Fran could have told him but she wasn’t going to. It would be handing over another stick to beat Mildred with. But unfortunately he was already on the track himself.

  ‘I suppose,’ he said thoughtfully, ‘she practises deflation of others in order to inflate her own ego. Quite interesting, psychologically.’

  Yes, of course that was it, Fran was sure; she was equally sure that Mildred didn’t know what she was up to and was quite unconscious that her ego hadn’t got all it needed. Indeed, she often infuriated Fran by her intense self-satisfaction. Still, there must be some basic lack, and Fran now saw a chance of enlisting sympathy for her sister. She said, ‘Well, starved egos can be pretty tragic. Don’t grudge her a little extra ego-food.’

  ‘You’re breaking my heart, Mother,’ said May. ‘We shall have to make a rule to ask each other, “Anyone fed Aunt Mildred’s starving ego today?”’

  Fran laughed, but ruefully. She suspected that feeding Mildred’s ego might become a family joke.
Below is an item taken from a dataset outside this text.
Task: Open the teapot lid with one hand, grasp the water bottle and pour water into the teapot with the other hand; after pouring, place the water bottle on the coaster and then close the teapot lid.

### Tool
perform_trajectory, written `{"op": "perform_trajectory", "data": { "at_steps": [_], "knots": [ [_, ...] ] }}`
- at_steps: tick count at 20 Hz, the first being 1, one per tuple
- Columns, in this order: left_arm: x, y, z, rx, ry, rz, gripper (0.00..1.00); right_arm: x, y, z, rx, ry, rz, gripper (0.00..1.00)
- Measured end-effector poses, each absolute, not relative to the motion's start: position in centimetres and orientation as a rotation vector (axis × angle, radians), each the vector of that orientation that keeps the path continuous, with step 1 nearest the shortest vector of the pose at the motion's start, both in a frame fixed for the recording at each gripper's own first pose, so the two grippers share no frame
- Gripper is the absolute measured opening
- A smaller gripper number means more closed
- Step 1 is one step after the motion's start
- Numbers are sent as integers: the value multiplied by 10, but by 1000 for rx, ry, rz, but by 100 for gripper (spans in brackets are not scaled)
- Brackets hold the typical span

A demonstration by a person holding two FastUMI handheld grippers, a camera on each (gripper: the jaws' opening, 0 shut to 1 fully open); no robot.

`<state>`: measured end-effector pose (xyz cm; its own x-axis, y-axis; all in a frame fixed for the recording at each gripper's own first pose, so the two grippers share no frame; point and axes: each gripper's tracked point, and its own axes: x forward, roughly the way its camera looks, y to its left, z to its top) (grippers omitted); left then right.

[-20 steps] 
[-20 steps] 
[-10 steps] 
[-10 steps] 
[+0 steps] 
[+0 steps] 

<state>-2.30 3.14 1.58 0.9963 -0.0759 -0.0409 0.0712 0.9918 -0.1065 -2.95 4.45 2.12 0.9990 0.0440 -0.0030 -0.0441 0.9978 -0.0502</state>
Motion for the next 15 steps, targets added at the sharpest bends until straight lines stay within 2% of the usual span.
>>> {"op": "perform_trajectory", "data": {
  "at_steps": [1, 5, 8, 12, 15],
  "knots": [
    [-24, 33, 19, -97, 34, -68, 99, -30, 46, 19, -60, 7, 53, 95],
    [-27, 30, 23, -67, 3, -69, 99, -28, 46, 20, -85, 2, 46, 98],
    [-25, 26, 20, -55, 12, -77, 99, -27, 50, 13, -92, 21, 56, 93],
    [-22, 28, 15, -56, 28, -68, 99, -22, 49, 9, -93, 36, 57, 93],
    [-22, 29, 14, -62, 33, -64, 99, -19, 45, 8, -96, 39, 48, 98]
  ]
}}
  June said, ‘Let’s hope that some of our general happiness rubs off on her. And it ought to help that she’s coming at such a perfect time of the year. Lilac, laburnum, hawthorn, chestnut candles – and some of the fruit blossom’s still out. In a way, I wish they didn’t all come together; I’d like to spread them out over the whole summer. And there’s the nightingale too. We must take Aunt Mildred to hear that.’
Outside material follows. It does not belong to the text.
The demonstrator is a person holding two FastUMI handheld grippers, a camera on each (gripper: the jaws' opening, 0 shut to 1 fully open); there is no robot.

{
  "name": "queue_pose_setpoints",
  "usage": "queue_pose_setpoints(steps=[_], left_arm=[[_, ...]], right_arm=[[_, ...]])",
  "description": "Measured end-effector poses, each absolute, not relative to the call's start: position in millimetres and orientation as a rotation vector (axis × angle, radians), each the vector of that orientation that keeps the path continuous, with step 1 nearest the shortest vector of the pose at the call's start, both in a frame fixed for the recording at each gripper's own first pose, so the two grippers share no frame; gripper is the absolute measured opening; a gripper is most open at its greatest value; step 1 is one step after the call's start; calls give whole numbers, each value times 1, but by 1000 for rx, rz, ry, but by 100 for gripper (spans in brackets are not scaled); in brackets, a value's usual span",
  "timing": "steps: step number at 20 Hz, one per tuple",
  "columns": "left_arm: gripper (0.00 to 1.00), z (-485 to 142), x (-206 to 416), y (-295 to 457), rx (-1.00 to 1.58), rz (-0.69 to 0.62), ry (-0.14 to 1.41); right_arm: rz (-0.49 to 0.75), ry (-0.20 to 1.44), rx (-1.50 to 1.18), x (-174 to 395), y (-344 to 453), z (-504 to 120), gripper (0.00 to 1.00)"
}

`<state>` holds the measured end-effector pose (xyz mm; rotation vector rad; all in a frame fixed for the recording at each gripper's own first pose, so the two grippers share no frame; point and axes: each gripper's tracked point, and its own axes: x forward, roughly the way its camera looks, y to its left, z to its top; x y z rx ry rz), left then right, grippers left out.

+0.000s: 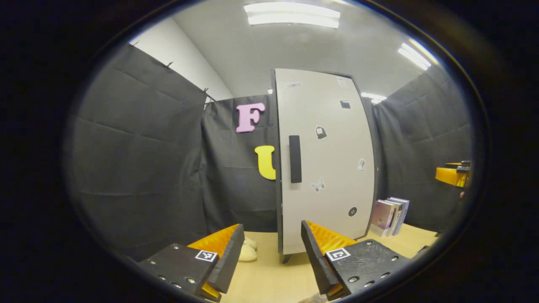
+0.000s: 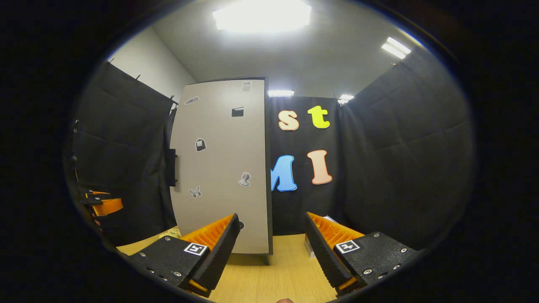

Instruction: Open the cabinet door with the right hand, grasp the bottle in the cabinet with the left hand and place it on the coaster, then close the cabinet door with the right hand.

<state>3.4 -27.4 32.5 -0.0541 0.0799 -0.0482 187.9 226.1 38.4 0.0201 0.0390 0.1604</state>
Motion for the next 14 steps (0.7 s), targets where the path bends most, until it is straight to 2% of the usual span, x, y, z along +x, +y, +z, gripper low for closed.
queue_pose_setpoints(steps=[14], left_arm=[[74, 31, 8, -26, -42, -47, 69]], right_arm=[[148, 34, 28, 193, 224, 39, 94]])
  ‘She’ll addle its eggs,’ said May.

  Fran looked at her curiously. It was unusual to see such a grim expression on her pretty, delicate features. Her dislike of Mildred was far more intense than anyone else’s and Fran had never understood why. She had once asked May point blank and been put off with a noncommittal answer. Fran sighed. It was obviously impossible to enlist May’s sympathy. Still, she was in her way, as good a hostess as George was a host.

  ‘We’ll go and hear that nightingale tonight,’ Hugh said to Corinna. ‘And we’ll take Penny – on the leash, of course. It’ll be quite safe.’

  ‘Let’s hope the nightingale doesn’t make her feel any more sentimental,’ said Fran. ‘I’d forgotten how emotional bitches get at times like this.’

  ‘She’s unusually sensitive,’ said Hugh, with a touch of pride.

  After supper there was something on television that May wanted to see and Baggy and Fran joined her. The others strolled around outside, watching the last of the sunset, which for some time had been flooding the Long Room.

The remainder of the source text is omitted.